We’ve been treated in the last few days to a series of women supporters of Hillary Clinton talking about how disappointed and angry they are that she didn’t win. I overheard a conversation in a restaurant this week from a woman furious over the way she was ‘shafted,’ presumably by Obama, and seriously contemplating sitting out the vote in November.
Still, I recall the Clinton ad campaign, ‘If you can’t stand the heat, get out of the kitchen’. Part of Hillary’s pre-Ohio comeback was painting her opponent as not tough enough to take the rough-and-tumble of national and world politics—in fact, she turned him into the ‘woman’. She was the Type A macho wagging a finger in the other guy’s face with her ‘Shame on you, Barack Obama’ outburst and her feisty-fighter image.
So if she’s winning, it’s good to be a slash-and-burn warrior. But when the fight’s over and she lost, the other side are meanies.
Jon Stewart aired a hilarious edit of Clinton’s Tuesday night non-concession acrobatics, which accentuated the number of times her sentences began with the word ‘I’. Her inability to recognize that she had lost morphed into a creepily narcissistic spectacle.

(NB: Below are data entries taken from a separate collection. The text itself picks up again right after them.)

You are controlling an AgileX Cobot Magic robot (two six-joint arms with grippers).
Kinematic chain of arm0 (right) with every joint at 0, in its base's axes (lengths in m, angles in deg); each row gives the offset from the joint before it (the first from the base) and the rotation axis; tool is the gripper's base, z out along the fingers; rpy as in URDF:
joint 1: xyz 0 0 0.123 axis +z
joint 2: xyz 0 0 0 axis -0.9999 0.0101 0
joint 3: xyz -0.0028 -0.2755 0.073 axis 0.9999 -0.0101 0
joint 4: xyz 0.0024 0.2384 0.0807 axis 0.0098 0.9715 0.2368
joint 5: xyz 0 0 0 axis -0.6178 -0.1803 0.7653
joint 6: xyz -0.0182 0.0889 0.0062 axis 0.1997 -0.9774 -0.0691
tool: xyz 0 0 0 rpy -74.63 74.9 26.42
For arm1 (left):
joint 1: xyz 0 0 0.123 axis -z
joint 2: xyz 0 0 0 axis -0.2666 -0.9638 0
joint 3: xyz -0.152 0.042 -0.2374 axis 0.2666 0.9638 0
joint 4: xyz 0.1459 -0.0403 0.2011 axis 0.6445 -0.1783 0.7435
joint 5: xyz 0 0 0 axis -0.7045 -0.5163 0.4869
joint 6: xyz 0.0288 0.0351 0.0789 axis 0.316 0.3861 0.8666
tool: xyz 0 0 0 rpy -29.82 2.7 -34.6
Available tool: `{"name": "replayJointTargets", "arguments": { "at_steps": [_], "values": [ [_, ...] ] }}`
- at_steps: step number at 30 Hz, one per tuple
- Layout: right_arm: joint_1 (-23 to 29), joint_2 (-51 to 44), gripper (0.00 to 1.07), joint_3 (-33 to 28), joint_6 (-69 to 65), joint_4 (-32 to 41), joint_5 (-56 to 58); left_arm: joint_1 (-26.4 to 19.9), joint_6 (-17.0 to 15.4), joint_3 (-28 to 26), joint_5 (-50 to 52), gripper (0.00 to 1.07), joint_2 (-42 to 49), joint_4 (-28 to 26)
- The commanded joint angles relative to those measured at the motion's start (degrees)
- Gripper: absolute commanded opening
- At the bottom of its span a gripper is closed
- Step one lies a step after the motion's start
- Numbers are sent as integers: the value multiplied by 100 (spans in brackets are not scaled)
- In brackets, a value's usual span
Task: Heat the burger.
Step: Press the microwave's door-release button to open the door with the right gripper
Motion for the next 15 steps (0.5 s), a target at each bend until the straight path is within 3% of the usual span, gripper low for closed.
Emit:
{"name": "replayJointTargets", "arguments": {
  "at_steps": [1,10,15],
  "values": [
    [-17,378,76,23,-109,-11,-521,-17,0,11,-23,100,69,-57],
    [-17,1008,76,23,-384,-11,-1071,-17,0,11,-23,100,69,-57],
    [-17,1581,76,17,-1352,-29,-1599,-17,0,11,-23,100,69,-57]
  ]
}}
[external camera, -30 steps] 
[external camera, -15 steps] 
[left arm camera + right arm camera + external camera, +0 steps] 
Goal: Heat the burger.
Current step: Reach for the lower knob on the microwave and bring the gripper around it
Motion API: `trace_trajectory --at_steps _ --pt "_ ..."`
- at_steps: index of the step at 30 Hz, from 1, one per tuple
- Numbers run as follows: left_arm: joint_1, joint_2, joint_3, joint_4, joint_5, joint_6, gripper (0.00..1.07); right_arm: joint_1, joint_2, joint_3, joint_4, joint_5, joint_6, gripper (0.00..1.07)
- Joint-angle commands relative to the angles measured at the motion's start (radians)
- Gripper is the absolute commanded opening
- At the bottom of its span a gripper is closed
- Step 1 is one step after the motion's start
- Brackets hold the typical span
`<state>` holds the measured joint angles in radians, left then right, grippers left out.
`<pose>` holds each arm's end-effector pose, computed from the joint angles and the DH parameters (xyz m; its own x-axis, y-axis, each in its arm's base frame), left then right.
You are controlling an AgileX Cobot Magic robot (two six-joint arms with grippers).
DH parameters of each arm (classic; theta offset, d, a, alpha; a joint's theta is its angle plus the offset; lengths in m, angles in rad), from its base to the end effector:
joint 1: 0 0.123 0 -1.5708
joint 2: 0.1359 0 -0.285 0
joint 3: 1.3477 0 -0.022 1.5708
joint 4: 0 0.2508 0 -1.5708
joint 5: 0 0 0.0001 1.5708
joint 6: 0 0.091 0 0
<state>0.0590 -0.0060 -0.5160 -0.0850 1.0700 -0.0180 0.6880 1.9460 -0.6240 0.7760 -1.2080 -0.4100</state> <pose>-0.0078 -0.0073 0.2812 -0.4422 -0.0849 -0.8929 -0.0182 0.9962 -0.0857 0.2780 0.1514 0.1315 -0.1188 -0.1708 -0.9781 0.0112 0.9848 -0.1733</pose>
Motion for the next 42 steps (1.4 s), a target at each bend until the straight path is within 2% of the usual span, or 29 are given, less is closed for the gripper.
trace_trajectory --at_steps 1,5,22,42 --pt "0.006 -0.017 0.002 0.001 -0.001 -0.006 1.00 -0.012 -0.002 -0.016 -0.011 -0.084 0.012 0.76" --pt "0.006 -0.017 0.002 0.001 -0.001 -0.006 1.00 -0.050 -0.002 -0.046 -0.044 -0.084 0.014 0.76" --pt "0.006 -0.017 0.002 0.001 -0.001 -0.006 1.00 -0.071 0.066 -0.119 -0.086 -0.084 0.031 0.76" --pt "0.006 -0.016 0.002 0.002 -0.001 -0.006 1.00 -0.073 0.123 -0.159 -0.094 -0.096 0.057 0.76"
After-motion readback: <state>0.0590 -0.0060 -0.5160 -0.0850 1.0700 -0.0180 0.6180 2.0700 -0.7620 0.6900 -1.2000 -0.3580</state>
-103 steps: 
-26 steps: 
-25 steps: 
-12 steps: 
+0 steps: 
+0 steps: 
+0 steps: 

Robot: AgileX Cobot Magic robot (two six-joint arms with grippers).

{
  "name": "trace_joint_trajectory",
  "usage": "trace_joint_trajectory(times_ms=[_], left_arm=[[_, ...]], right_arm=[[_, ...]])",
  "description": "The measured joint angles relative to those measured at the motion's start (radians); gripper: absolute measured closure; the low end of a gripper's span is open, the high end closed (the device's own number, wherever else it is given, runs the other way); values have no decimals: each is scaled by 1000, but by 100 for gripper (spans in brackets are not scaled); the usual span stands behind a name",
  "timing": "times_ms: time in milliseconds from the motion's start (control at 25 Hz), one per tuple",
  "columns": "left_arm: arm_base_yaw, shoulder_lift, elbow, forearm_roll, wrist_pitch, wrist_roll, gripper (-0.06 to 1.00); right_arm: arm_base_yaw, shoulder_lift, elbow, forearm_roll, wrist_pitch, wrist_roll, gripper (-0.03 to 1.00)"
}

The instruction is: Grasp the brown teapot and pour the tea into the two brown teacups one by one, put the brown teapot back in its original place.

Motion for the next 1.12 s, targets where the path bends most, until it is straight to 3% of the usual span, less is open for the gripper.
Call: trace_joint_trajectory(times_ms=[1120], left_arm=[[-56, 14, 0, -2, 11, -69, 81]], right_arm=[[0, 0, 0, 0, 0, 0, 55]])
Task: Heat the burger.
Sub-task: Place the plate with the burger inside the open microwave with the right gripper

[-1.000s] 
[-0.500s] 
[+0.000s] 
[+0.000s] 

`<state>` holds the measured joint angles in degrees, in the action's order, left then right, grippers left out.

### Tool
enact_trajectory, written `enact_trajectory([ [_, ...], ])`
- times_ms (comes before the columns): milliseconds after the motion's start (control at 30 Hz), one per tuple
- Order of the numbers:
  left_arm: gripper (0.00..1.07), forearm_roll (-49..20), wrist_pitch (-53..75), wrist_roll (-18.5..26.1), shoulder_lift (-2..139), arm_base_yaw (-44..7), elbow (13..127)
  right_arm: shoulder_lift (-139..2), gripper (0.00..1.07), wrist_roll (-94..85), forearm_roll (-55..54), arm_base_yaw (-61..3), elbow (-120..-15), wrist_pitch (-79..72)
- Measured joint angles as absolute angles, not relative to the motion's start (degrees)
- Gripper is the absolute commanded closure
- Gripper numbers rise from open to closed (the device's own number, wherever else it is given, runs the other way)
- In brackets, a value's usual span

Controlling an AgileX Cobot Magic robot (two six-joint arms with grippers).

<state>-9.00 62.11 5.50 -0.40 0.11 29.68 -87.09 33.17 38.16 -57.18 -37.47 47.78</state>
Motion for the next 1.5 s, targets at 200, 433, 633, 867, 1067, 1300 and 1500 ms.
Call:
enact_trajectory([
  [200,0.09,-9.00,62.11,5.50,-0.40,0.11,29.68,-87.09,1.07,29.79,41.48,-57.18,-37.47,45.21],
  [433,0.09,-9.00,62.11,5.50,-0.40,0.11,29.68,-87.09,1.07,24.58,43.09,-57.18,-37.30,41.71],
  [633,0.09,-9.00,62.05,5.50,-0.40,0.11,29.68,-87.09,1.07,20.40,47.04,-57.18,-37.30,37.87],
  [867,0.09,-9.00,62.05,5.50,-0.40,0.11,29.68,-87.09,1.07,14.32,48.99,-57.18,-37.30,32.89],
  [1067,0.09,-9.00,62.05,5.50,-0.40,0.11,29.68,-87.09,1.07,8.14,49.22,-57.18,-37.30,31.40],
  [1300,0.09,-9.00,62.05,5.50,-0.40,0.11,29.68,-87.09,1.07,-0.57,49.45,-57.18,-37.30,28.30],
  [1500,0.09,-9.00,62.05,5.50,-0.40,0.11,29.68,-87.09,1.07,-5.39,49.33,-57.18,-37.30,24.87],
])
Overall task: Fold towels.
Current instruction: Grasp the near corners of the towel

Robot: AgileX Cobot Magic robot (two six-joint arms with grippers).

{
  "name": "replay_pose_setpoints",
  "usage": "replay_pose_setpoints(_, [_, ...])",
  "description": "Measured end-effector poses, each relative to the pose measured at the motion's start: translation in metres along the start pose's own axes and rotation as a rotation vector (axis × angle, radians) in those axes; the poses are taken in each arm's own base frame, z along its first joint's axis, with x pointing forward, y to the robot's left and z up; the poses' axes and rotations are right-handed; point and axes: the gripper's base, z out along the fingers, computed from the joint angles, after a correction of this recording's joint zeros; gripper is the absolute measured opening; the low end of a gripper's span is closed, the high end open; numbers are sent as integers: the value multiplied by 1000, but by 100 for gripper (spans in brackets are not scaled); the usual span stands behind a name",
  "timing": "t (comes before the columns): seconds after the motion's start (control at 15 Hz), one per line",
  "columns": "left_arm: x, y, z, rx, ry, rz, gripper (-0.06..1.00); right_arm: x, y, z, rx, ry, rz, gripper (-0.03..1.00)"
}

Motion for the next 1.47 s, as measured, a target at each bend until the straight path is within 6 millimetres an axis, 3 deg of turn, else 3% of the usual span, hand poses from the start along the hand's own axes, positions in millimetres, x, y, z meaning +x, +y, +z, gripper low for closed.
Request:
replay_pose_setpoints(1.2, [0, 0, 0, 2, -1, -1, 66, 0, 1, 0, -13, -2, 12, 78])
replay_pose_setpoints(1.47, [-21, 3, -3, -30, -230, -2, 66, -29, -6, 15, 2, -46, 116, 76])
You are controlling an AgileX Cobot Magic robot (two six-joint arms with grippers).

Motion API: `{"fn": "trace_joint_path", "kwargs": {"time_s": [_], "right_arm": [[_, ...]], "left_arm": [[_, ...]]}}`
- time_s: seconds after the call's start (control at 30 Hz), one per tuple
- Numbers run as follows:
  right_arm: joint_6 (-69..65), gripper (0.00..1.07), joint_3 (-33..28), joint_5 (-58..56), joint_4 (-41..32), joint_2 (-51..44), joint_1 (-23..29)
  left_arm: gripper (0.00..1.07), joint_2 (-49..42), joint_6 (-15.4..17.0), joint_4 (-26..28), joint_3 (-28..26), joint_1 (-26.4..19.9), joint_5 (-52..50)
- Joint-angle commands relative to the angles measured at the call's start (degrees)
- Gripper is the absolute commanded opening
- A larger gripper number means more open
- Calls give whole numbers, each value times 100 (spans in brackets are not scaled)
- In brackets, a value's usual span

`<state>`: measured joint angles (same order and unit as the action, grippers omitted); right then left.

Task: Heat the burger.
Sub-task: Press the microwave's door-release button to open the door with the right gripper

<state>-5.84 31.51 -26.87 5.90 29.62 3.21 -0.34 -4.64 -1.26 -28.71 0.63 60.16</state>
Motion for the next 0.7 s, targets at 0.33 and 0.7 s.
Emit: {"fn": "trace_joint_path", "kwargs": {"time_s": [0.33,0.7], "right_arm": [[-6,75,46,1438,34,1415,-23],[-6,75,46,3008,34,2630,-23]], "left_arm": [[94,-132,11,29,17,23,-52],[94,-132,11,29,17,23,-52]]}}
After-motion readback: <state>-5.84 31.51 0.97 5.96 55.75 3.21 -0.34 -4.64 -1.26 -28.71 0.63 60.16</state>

Self-absorption that mows down anything in its path in the name of feminine emancipation and equality certainly has its appeal, as does any form of whipping up the troops in the name of one’s shared ethnic, racial, national or religious identity. In that regard Hillary is actually closer to Rev. Jeremiah Wright than to Gloria Steinam.
Obama has studiously avoided making himself into the ‘race’ candidate, and except for the post-Wright speech on race in America, he hasn’t had that much to say about it. His appeal is more cerebral, but he treats us as adults, whether we like it or not. It’s a reminder that just belonging to a mistreated group doesn’t make one’s ideas correct or one’s behavior noble.